Selon Husrieh, les autorités syriennes ont adressé un « message de bienvenue » à leurs banques correspondantes à l’étranger, en commençant par la Fed de New York. « Nous leur disons que nous sommes de retour dans le système financier international et que nous nous réjouissons de nouer des relations d’affaires à long terme », a-t-il expliqué. Cette démarche vise à rétablir des liens financiers qui avaient été profondément perturbés par plus d’une décennie de guerre et de sanctions économiques.
L’envoi de ce premier message Swift intervient dans un contexte de tentatives de normalisation économique menées par Damas, alors que le pays demeure confronté à une économie exsangue, une infrastructure bancaire fragilisée et des restrictions financières sévères imposées par les États-Unis et l’Union européenne. Le régime syrien cherche à attirer de nouveaux partenaires et à montrer qu’il peut reprendre part au commerce et aux transactions internationales.

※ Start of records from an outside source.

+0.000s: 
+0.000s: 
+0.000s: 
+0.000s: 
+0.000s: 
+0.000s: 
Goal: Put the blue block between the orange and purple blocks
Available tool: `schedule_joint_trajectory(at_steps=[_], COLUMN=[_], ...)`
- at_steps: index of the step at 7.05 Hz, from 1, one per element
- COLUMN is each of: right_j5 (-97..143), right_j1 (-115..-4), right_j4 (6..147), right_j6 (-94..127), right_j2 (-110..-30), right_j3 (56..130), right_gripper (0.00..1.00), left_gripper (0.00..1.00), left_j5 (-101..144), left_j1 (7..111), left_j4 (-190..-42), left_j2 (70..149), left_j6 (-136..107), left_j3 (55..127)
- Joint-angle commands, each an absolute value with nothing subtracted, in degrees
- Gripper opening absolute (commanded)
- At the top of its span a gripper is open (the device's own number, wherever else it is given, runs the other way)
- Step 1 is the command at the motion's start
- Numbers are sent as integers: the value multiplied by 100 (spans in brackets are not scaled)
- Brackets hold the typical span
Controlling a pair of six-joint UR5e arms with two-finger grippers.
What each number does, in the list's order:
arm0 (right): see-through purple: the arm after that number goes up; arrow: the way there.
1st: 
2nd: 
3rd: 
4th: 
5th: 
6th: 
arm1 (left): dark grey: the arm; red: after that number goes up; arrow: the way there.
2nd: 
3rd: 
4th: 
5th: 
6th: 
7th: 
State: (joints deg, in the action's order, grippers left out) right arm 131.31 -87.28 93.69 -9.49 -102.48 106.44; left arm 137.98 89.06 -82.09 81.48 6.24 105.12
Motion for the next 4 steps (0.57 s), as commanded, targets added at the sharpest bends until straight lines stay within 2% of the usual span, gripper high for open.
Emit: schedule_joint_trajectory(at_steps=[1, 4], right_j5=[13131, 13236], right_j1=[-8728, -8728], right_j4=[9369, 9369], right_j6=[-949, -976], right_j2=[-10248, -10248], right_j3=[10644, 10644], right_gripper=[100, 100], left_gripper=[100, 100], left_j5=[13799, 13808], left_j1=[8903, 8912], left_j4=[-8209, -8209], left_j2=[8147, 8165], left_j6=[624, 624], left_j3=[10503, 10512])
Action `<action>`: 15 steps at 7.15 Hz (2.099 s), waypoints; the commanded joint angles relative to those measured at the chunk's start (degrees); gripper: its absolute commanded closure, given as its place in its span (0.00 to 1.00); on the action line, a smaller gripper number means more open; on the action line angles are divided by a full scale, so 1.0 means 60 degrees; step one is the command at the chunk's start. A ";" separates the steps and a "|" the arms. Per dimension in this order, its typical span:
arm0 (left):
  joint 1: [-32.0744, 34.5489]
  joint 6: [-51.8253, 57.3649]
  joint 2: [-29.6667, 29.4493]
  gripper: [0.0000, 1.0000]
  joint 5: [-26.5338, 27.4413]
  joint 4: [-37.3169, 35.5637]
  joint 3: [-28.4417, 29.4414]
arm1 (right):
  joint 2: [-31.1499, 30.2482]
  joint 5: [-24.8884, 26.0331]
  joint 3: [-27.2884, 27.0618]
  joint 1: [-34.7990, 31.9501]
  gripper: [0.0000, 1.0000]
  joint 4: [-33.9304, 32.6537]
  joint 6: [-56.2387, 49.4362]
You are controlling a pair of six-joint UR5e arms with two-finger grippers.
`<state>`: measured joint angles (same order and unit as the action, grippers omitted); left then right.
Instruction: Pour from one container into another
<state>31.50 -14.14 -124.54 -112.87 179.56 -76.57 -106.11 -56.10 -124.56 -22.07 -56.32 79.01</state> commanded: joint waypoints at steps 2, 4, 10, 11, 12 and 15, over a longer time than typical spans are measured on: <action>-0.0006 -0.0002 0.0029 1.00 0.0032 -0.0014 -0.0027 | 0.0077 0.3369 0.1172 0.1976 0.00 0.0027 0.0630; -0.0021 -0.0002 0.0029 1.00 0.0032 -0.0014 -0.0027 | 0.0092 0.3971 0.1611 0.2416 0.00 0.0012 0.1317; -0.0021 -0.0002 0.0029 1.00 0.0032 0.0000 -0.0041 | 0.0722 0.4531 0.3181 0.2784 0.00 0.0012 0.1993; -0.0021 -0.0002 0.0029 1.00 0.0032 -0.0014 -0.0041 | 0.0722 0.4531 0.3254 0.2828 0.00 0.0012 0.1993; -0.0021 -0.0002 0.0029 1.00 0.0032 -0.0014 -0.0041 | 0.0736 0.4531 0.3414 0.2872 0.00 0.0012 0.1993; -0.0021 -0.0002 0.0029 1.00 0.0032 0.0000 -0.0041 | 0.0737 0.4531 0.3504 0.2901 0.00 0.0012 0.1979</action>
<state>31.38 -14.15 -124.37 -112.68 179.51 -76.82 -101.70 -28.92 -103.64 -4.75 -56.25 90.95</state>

Il reste toutefois à déterminer dans quelle mesure la Syrie pourra réellement réintégrer les réseaux financiers mondiaux, les sanctions occidentales continuant de limiter fortement les opérations bancaires internationales impliquant Damas. Pour les autorités syriennes, ce premier message Swift constitue néanmoins un signal politique fort, destiné à démontrer leur volonté d’ouverture et de réhabilitation sur la scène économique mondiale.